This initial spiral into beautiful absurdism plays a vital role in the momentum of the film’s subsequent discursive pathways. We follow an insurance investigator (played by Edmond O’Brien) who enters a dangerous world of crime and intrigue while trying his best to pick up the fragmented pieces of the narrative. Unlike many other suspense thrillers whose success hinges on the excitement of the final destination, The Killers is all about the journey and what a journey it is indeed!
Throughout his life, Hemingway was a very vocal critic of the Hollywood factory and often criticised films that were based on his works. However, The Killers is a significant exception to Hemingway’s general disdain for the machinations of the film industry. He famously wrote: “It is a good picture and the only good picture ever made of a story of mine.”
The screenplay, although credited to Anthony Veiller, was also co-written by the likes of John Huston and Richard Brooks. A major reason behind the efficiency of The Killers is the slick screenplay which manages to capture the poetry of Hemingway’s art.

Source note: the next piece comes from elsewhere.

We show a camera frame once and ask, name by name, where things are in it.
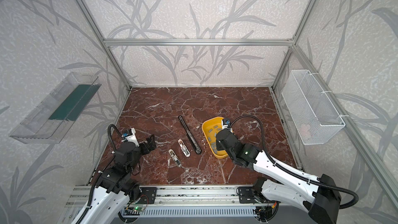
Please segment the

Structured through the flashbacks and recollections of various characters, we are given fleeting visions of the past life of our dead protagonist. Director Robert Siodmak arranges these accounts in the form of poignant puzzle pieces which come together to form a mesmerising gestalt instead of a mere summation. Ranging from ex-lovers to prison inmates, The Killers functions like a fictional documentary that attempts to reconstruct the impenetrable mythology of a film noir mystery.
There are philosophical reflections sprinkled in there as well, most evident in the figure of the Swede’s cellmate in prison who spends his time studying constellations which invoke the memory of Oscar Wilde’s famous quote: “We are all in the gutter, but some of us are looking at the stars.”
The Killers has a little bit of everything – precursors to heist films, tributes to the choreography of silent cinema as well as the ethereal presence of Ava Gardner as the delightfully self-centred femme fatale. It has moments of humour and it has just as tragic sequences which have the power to move audiences.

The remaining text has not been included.